2.28.2010

 

Il tuo polacco di chiama Piotr


Sarebbe bello, domani, sentirci tutti stranieri in Italia. Non dovremmo faticare tanto, dato che molti di noi da tanto hanno difficoltà a riconoscersi italiani, ma domani, il senso dovrà essere diverso. Per una volta, potremmo sentirci orgogliosi della nostra estraneità che si andrà ad unire a quella di chi, straniero, lo è davvero.

Vincere il razzismo è un’impresa ardua, tanto quanto lo è abbattere l’ignoranza che sta alla base dell’essere razzisti, ma ci si può provare non solo aderendo o partecipando allo sciopero di domani, ma evitando e combattendo anche i “piccoli” razzismi quotidiani. So che è difficile in un paese come l’Italia, che del razzismo e della xenofobia ha fatto l’arma vincente per andare al governo; ma difficile non è impossibile.

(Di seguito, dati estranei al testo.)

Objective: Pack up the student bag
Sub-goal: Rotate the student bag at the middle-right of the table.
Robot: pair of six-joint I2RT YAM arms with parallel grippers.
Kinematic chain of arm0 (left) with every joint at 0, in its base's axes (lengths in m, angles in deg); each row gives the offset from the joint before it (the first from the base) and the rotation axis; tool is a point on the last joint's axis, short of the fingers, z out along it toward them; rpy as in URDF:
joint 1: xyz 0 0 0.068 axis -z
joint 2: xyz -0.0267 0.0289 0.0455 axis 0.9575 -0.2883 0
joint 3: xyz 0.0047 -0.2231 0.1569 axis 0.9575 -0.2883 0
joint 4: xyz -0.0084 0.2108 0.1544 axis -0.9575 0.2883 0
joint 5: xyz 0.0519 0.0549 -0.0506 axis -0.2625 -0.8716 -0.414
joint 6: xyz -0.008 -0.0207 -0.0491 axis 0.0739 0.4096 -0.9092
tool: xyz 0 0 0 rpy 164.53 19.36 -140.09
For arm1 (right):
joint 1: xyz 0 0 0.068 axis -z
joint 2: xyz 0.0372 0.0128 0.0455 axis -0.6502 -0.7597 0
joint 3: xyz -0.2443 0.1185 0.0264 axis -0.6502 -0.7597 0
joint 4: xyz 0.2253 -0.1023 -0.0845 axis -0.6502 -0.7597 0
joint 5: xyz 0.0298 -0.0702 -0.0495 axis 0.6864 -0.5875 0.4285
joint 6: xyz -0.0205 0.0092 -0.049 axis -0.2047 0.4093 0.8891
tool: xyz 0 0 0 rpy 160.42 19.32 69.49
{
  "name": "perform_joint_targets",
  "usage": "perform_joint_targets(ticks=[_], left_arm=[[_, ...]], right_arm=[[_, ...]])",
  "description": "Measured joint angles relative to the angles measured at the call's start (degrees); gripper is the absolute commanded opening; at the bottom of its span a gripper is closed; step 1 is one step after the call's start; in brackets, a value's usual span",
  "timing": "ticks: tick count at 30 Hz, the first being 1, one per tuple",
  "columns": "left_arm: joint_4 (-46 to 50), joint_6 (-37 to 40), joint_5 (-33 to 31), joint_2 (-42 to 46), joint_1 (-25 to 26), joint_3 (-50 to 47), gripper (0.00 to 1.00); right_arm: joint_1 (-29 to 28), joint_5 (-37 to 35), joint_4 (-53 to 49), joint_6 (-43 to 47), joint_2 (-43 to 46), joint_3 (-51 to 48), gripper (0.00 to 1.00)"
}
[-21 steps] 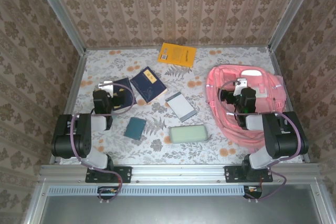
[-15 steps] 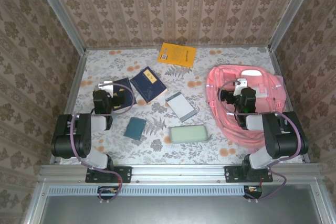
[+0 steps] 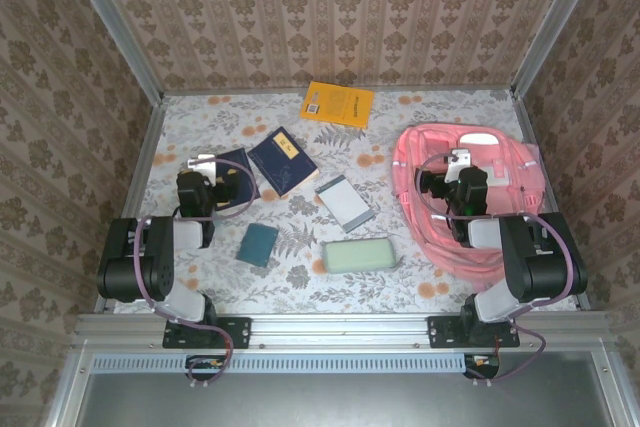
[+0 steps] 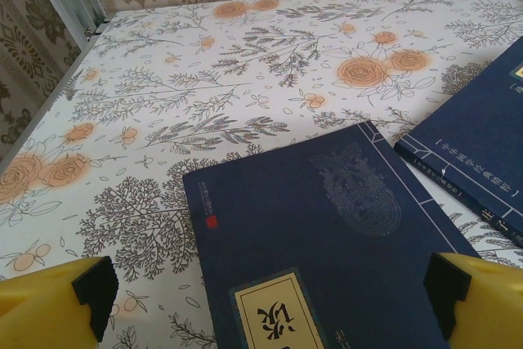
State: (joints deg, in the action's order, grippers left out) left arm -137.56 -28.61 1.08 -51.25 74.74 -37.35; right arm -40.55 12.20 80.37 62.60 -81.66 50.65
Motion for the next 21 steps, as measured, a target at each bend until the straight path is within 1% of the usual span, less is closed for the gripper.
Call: perform_joint_targets(ticks=[6, 8, 11, 15, 18, 21], left_arm=[[0.48, -0.02, 0.76, 0.07, -0.66, 0.09, 1.0], [4.09, -0.22, -0.17, 1.03, -0.7, 1.03, 1.0], [13.64, -1.33, -2.84, 6.08, -0.81, 4.13, 1.0], [28.55, -6.58, -5.9, 14.1, -0.83, 13.35, 1.0], [42.05, -13.97, -7.61, 17.05, -1.03, 23.67, 1.0], [52.09, -19.56, -6.34, 17.75, -1.81, 30.93, 1.0]], right_arm=[[0.0, -0.02, 0.02, 0.0, 0.0, 0.0, 1.0], [0.0, -0.02, -0.04, -0.02, 0.09, -0.02, 1.0], [-0.02, -0.61, -3.74, -0.17, 3.13, 0.0, 1.0], [0.0, -3.91, -15.89, -2.29, 13.99, 2.25, 1.0], [0.24, -7.21, -25.46, -8.04, 21.03, 7.23, 1.0], [0.9, -10.4, -35.93, -15.65, 25.27, 12.98, 1.0]])
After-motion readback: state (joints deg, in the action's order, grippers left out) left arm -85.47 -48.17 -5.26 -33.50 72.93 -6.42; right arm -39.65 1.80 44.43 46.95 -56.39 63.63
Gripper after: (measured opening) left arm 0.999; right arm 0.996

Per comprendere quanto possa apparire vincente l’istigazione al razzismo, da parte di questo governo, basti pensare che per parare la marea di melma fatta di corruzione, ladrocinio, mafia e malaffare che avrebbe potuto seppellire questa abominevole classe dirigente italiana, il tizio del consiglio ha ricordato al suo popolo che “la sinistra vuole aprire le porte agli stranieri.” Forse appare minimo utilizzare l’altrui disperazione come spauracchio per una massa informe di cittadini in catalessi, ma dobbiamo ricordare il resto.

Il resto è la storia recente, fatta di leggi razziali, di segregazione nei CIE, di sfruttamento e schiavitù, di diritti umani calpestati, di migliaia di donne, uomini e bambini morti in silenzio, inghiottiti dal mare, essiccati dal sole nel deserto libico. Vite umane spese al pari di merce di scambio: la parvenza di tranquillità per un popolo che non vuol vedere, contro la promessa di un’autostrada o un mutuo ventennale da pagare a Gheddafi.

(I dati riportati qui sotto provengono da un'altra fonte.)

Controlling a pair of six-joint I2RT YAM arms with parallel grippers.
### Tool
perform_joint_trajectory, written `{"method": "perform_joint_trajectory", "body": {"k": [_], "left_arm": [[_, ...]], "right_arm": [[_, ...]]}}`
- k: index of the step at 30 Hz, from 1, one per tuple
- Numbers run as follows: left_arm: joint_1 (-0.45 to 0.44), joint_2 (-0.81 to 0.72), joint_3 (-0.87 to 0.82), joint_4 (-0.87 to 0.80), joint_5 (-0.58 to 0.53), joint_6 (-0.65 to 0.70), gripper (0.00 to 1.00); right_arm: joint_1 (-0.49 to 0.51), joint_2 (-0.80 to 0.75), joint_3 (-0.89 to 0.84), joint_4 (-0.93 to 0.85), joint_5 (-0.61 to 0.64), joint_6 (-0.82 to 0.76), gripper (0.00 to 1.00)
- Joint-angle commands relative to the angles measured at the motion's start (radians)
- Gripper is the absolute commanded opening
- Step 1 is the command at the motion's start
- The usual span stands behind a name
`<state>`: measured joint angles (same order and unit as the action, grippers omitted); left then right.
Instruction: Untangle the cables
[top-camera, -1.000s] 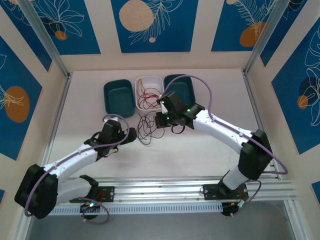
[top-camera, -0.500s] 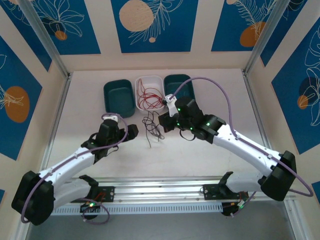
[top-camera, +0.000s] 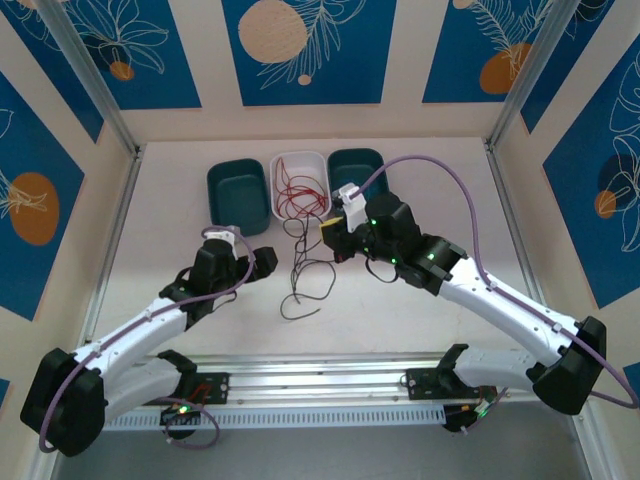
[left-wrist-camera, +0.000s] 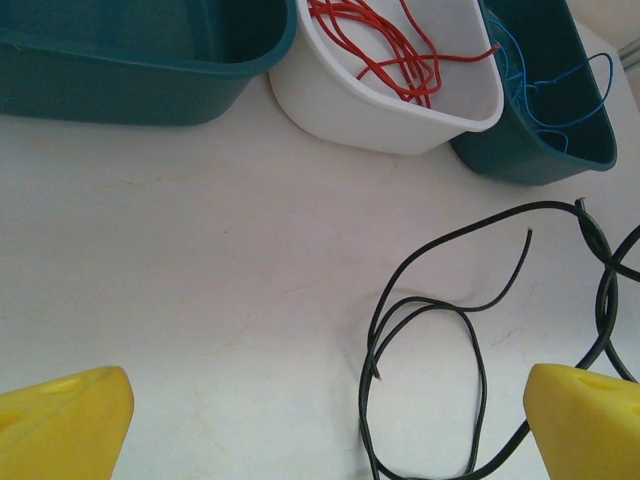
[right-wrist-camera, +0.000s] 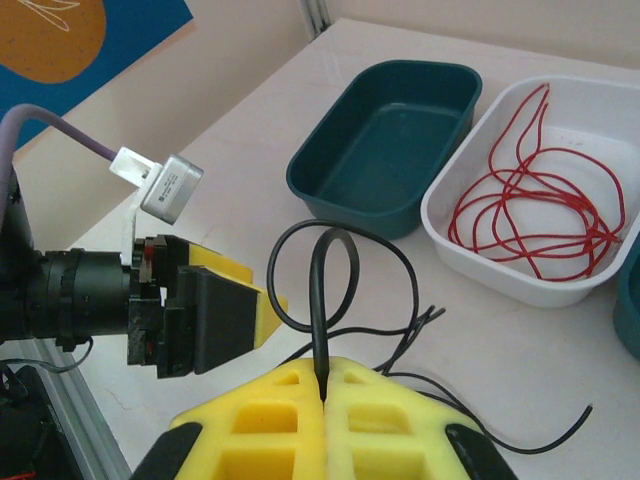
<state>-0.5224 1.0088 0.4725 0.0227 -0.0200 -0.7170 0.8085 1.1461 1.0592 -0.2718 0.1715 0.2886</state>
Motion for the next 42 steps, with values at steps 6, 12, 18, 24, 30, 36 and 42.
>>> {"method": "perform_joint_trajectory", "body": {"k": [6,12,18,24,30,36,42], "left_arm": [[-0.008,-0.038,-0.005,0.019,0.022,0.02,1.0],[-0.008,-0.044,-0.003,0.013,0.03,0.028,1.0],[-0.009,-0.043,-0.005,0.014,0.038,0.033,1.0],[-0.008,-0.062,0.0,0.061,0.104,0.076,1.0],[-0.01,-0.136,0.058,0.112,0.218,0.194,1.0],[-0.011,-0.188,0.147,0.075,0.298,0.379,0.98],[-0.016,-0.192,0.241,0.042,0.362,0.561,0.83]], "right_arm": [[-0.014,-0.062,0.028,0.081,-0.066,-0.042,0.0],[-0.023,-0.113,0.04,0.137,-0.101,-0.04,0.0],[-0.038,-0.139,0.053,0.17,-0.146,-0.032,0.0],[-0.051,-0.138,0.059,0.179,-0.129,-0.012,0.0],[-0.07,-0.106,0.073,0.141,-0.161,0.01,0.0],[-0.089,-0.072,0.094,0.096,-0.194,0.03,0.0],[-0.107,-0.057,0.108,0.078,-0.284,0.02,0.0]]}}
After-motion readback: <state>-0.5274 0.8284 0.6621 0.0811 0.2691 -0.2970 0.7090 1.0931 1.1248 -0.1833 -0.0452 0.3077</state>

E come per tutte le cose, per cambiare, bisogna partire dalle piccole cose: il linguaggio per esempio. Sarebbe bello, per esempio, se si smettesse di affibbiare alle persone che lavorano per noi, o con noi e che spesso ci abitano accanto, nomi comodi e di fantasia. Non è possibile che tutti i senegalesi si chiamino Giuseppe, Giovanni o Gigi; quando va di lusso Mustafa. Impararne il nome – anche se a volte è davvero impossibile da pronunciare – è un primo passo importante. Mi piacerebbe sentire un giorno, la signora che mi dice spesso quanto sia bravo “il suo polacco” a potare le piante da frutto, dirmi che “per fortuna ha incontrato Piotr, che è un ottimo potatore”. Sarebbero davvero piccole cose, che però potrebbero portarci a quelle più grandi, quella sorta di necessario “razzismo al contrario”, teso ad isolare il diverso – da noi tutti stranieri anche in patria – a metterlo in minoranza. Segnare il confine tra la loro bassezza e la nostra civiltà.

Dichiarazione universale dei diritti umani:

Articolo1
Tutti gli esseri umani nascono liberi ed eguali in dignità e diritti. Essi sono dotati di ragione e di coscienza e devono agire gli uni verso gli altri in spirito di fratellanza.

Rita Pani (APOLIDE STRANIERA)


Comments:
parlando di un mio amico del Senegal con razzisti incalliti ho fatto un esempio; provate a immaginare di essere chiusi in una stanza senza finistre e senza porta, dove andreste e come vi sentireste? quello che secondo me provano gli immigrati, quando arrivano in questo sgangherato paese poi, aggiungiamo i danni che fa questa destra e il risultato lo vediamo ogni giorno!!
franco.
 
Hai sinceramente ragione. Se hai tempo mi farebbe piacere se leggessi il convegno che ho coperto di legambiente a proposito del primo maggio e mi dicessi cosa ne pensi, in quanto tengo molto in considerazione una tua idea.

http://scrivocorsivo.blogspot.com/2010/02/limmigrazione-e-il-primo-marzo.html

Cordiali saluti
 
Rita,le tue sono parole splendide. Splendide perchè non hanno bisogno di traduzioni o lunghi percorsi. Sono dirette. Da anima ad anima.